From what I remember, the unsafe-perm permission is already set in the plugin, but it only covers the exact portion that snapcraft itself handles (I.E, either when not using override-build, or the specific snapcraftctl build command and not anything around it).
Anyway, my guess/recommendations would be to add the following as build-environment parameters
parts:
cli-worm:
build-environment:
- npm_config_unsafe_perm: 'true'
- SUDO_UID: '0'
- SUDO_GID: '0'
- SUDO_USER: 'root'
- npm_config_prefer_offline: 'true'
It’s been a while so I can’t remember 100%, but there was 3 major problems for me using NPM
-
The unsafe perm flag, to allow NPM to run as root
-
Some modules drop into a subshell to execute other commands (E.G, git). When they drop into the subshell, they try running as a lower priveledged user, they end up failing since they can’t modify the build.

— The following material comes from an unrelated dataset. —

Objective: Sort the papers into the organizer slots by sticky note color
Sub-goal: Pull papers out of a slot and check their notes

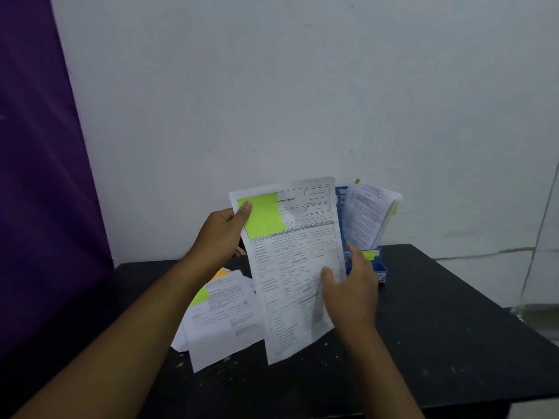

This is what SUDO_* variables fix, and instruct any subshells/forks/etc into running as root too, and I assume is what’s causing your actual problem above
3778 error syscall spawn
3779 error file sh
- NPM can get picky and demand packages to be cached offline, and won’t actually grab them if they don’t already exist, so prefer_config_offline nudges them into prefering locally cached modules but not straight up failing if they don’t have them (Since Snapcraft environments are cleaned regularly so failing like that doesn’t make sense).